O resultado empolgou: as novas camisinhas suportaram 20% mais pressão e expandiram até 40% mais do que as camisinhas tradicionais.

E eram 30% mais finas do que as proteções ultrafinas disponíveis no mercado, com 0,045 milímetro. Mas a ideia dos cientistas é melhorar o refinamento do material e reduzir ainda mais a espessura do produto final.

As pesquisas foram coordenadas  pelo professor Darren Martin na Universidade de Queensland do Instituto Australiano de Bioengenharia e Nanotecnologia

Este preservativo “grama” é mais fino, mais forte e mais flexível do que o padrão. Para obter o spinifex, a equipe trabalhou em parceria com as ‘Indjalandji-Dhidhanu’, os proprietários tradicionais aborígines da região do Camooweal no noroeste de Queensland.

Estas comunidades indígenas fazem uma variedade de produtos a partir da erva, que tem sido tradicionalmente usada como um adesivo eficaz para prender pontas de lança às suas hastes de madeira.

 Os pesquisadores testaram sua fórmula de látex em uma linha de mergulho comercial nos Estados Unidos e realizou um ensaio de ruptura que inflou os preservativos e mediram a quantidade de volume e pressão que poderia tomar.

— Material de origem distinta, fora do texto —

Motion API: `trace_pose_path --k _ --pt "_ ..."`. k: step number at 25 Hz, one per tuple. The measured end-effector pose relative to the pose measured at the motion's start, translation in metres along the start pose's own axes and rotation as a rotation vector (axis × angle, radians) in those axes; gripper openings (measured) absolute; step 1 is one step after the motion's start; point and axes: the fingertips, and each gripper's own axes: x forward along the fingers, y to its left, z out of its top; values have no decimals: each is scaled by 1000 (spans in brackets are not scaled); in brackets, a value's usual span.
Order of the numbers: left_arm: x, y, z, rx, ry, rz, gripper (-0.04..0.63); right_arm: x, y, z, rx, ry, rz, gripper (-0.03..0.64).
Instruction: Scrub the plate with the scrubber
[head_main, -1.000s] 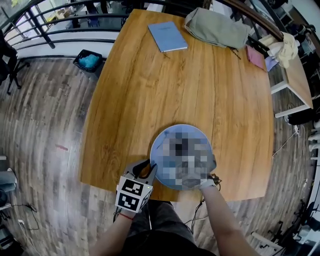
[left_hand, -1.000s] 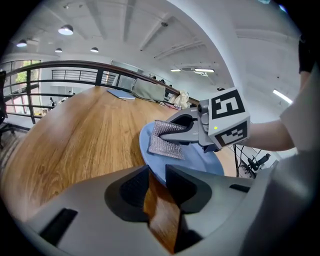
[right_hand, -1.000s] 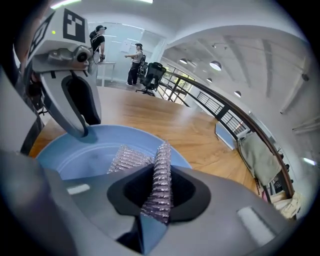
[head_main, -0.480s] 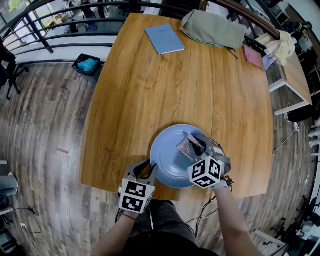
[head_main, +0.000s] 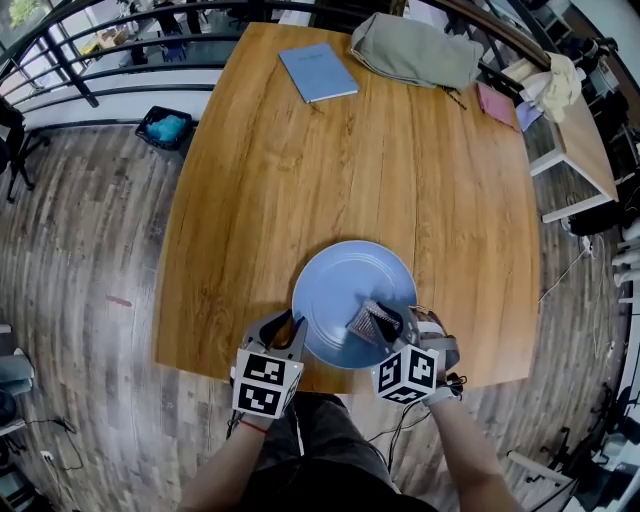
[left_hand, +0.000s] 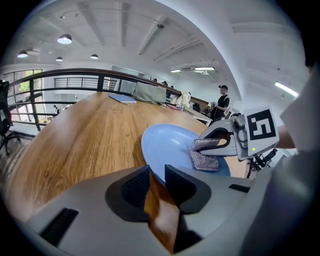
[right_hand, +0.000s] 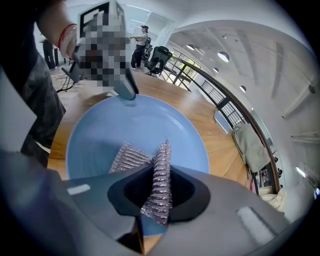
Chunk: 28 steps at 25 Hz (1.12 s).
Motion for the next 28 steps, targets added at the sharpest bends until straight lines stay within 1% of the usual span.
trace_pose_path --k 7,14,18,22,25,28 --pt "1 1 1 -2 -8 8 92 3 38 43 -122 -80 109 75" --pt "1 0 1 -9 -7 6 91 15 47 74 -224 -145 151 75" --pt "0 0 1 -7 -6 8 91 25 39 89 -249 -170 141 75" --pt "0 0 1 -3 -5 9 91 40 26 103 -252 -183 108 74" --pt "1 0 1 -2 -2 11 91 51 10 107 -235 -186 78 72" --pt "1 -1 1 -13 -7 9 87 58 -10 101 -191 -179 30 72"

Em média, os preservativos tem um aumento de 20 por cento na pressão e 40 por cento em volume em relação à amostra de controle de látex comercial desempenho, de acordo com o comunicado de imprensa.

“A grande coisa da nanocelulose é que é um nano-aditivo flexível com o qual podemos fazere membranas mais fortes e mais finas que é o Santo Graal para a borracha natural”, disse Martin, no comunicado de imprensa.

A descoberta pode ajudar também na produção de luvas cirúrgicas. Quanto mais fino o material, maior a sensibilidade do médico – e maiores as chances de uma cirurgia segura. Mas, por ora, a maior ambição deles é transformar o sexo seguro cada vez mais prazeroso, como se a camisinha nem estivesse lá.